Support for the bank's executive compensation plan was 61 percent, according to preliminary results released at JPMorgan's annual meeting in Detroit.
That is below the 77.9 percent support for the compensation package in 2014 and 92.4 percent in 2013.
Dimon's 2014 compensation was the same overall level as in 2013, but the structure of the package came in for criticism from shareholder advisory firms Institutional Shareholders Services and Glass Lewis.
The two objected to the inclusion of a $7 million cash incentive bonus in the pay package, which replaced Dimon receiving comparable pay in stock during the last two years.
JPMorgan said the cash award "reflects the board’s desire to return Mr. Dimon’s pay mix to market-competitive levels," and the board said his compensation overall was appropriate given the bank's strong performance.
But ISS said substituting cash for stock eliminates an executive retention incentive, adding that the size of the award "appears arbitrary."
"While provision of cash incentives to top executives is standard compensation practice, the lack of strong rationale for reverting to substantial cash awards that have no connection to attainment of preset goals raises significant concern," ISS said.

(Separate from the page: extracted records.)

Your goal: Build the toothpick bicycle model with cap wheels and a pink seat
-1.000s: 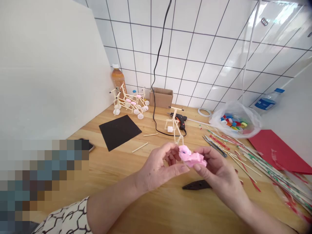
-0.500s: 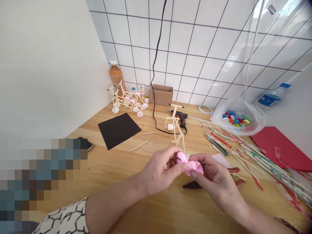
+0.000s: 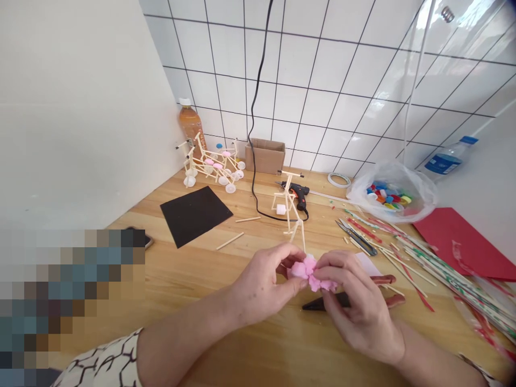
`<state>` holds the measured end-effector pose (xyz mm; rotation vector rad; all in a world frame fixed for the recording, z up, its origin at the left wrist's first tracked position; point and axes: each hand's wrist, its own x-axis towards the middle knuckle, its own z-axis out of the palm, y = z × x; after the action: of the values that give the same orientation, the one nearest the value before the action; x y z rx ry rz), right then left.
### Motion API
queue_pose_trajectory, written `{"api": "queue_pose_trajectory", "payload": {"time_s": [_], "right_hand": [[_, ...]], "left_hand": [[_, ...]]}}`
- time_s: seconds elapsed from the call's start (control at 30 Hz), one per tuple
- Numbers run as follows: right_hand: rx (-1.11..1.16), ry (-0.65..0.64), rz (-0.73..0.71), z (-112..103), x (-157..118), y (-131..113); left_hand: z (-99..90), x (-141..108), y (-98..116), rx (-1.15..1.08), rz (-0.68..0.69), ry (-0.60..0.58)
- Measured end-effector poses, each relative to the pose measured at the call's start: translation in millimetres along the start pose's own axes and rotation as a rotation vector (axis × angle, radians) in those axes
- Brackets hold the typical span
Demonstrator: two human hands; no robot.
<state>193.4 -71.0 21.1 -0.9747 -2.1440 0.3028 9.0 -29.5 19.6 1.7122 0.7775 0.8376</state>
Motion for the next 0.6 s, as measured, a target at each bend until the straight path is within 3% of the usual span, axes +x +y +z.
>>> {"api": "queue_pose_trajectory", "payload": {"time_s": [0.17, 0.27, 0.4, 0.6], "right_hand": [[0.357, -0.010, 0.428, -4.2, 4.0, -5.0], [0.439, -0.098, 0.630, -3.0, 8.1, -5.1], [0.487, -0.090, 0.656, 1.4, 6.0, -4.0], [0.453, -0.022, 0.559, 2.7, 0.5, -0.5]], "left_hand": [[-0.4, -2.6, -3.6, 0.200, 0.193, 0.222], [-0.9, -4.0, -5.8, 0.271, 0.275, 0.256], [-2.0, -4.6, -4.7, 0.202, 0.232, 0.214], [-4.4, -1.0, 2.3, -0.135, -0.028, 0.071]]}}
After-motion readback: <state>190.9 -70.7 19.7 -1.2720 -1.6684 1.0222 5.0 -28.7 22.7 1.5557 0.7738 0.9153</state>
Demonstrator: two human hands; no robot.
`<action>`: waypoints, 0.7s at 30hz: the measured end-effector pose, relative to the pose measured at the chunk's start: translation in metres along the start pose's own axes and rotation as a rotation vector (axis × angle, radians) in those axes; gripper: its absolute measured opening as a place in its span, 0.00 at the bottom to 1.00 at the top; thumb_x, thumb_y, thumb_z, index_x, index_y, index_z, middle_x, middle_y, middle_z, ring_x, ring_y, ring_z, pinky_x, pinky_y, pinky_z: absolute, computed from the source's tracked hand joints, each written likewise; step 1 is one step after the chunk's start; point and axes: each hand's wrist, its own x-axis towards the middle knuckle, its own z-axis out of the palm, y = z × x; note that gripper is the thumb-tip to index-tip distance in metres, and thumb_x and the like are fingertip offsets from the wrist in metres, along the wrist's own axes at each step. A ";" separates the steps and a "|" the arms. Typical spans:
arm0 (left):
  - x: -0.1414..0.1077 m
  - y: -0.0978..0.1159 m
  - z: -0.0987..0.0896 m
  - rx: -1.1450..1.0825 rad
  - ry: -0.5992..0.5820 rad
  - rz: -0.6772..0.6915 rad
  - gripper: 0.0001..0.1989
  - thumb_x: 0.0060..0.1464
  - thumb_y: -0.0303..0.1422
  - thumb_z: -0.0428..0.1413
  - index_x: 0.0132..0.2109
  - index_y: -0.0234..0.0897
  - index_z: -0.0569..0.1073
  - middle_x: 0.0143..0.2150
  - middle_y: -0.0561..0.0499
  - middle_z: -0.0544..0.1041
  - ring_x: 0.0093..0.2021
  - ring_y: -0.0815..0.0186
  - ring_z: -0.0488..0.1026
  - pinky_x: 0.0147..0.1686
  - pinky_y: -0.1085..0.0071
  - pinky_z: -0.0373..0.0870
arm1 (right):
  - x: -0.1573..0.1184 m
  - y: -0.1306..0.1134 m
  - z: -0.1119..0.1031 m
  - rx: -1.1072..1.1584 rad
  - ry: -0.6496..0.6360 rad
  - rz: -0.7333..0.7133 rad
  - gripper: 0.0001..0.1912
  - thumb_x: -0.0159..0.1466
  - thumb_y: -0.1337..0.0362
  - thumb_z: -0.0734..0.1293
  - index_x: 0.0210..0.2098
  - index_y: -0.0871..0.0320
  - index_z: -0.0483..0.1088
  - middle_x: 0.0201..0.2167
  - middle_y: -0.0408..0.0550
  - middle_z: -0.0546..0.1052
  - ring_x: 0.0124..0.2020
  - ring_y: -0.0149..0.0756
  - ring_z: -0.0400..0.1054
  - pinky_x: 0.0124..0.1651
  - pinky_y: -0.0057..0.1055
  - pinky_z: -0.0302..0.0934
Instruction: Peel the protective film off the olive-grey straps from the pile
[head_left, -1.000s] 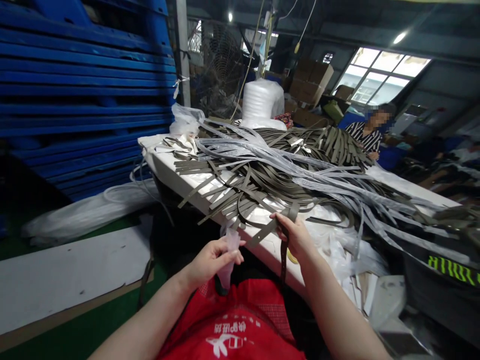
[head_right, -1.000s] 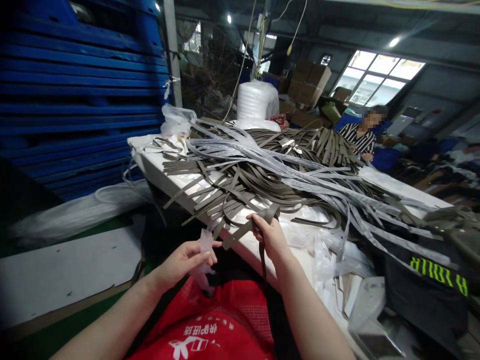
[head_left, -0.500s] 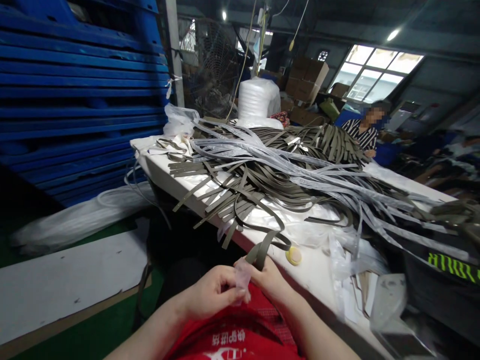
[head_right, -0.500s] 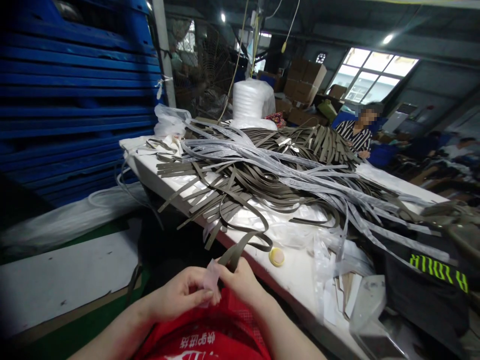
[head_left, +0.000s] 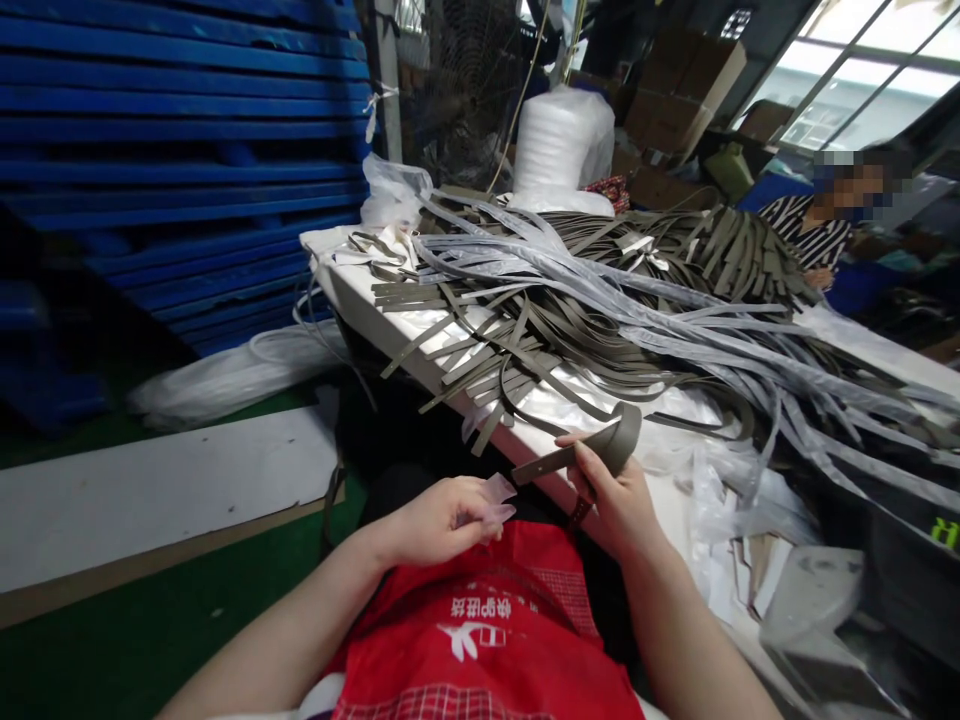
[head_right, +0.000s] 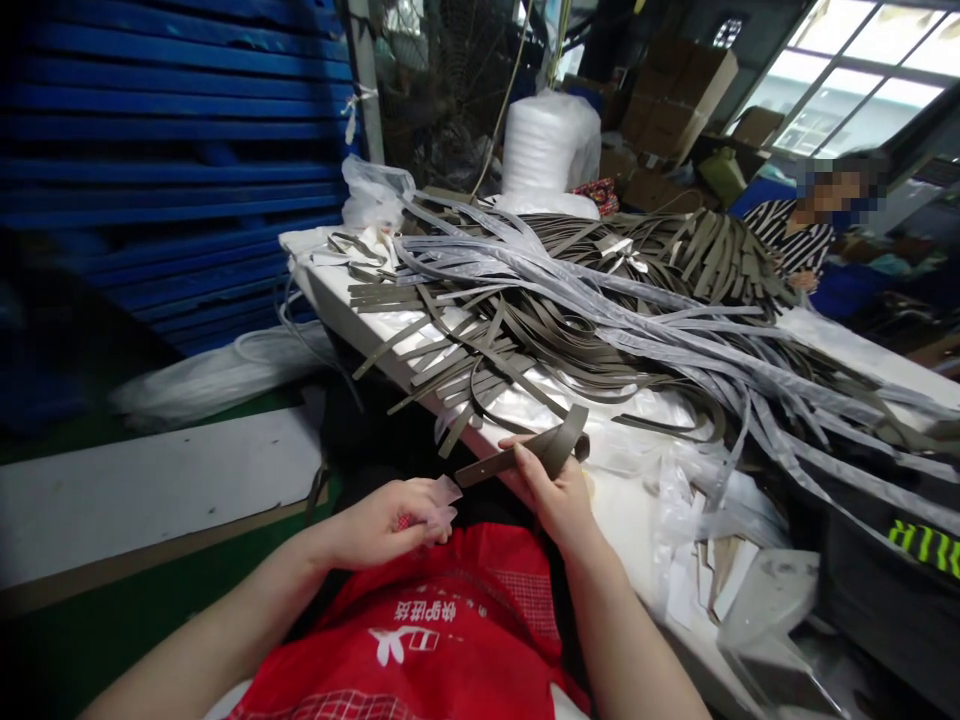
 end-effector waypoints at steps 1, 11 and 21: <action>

In another sign of greater disenchantment of investors, a significant minority of shareholders (36 percent) also supported a proposal backed by ISS and Glass Lewis to require an independent chairman for the bank once Dimon retires.
Dimon is one of a handful of chief executives at large banks who also serves as chairman.
Critics say the presence of a chairman independent of the CEO would guard against conflicts of interest and ensure stronger risk-management.
The board had defended the dual roles for Dimon as the best structure under the circumstances, and said it could change course down the road as needed.
JPMorgan reported $21.7 billion in earnings in 2014, up 21.4 percent from the prior year. However, the bank has continued to rack up huge legal bills which have hit shareholder returns.
On Wednesday, it is expected to join four other banks in a criminal settlement of charges it conspired to rig the foreign exchange market. Combined penalties on the five banks are expected to total in the billions of dollars.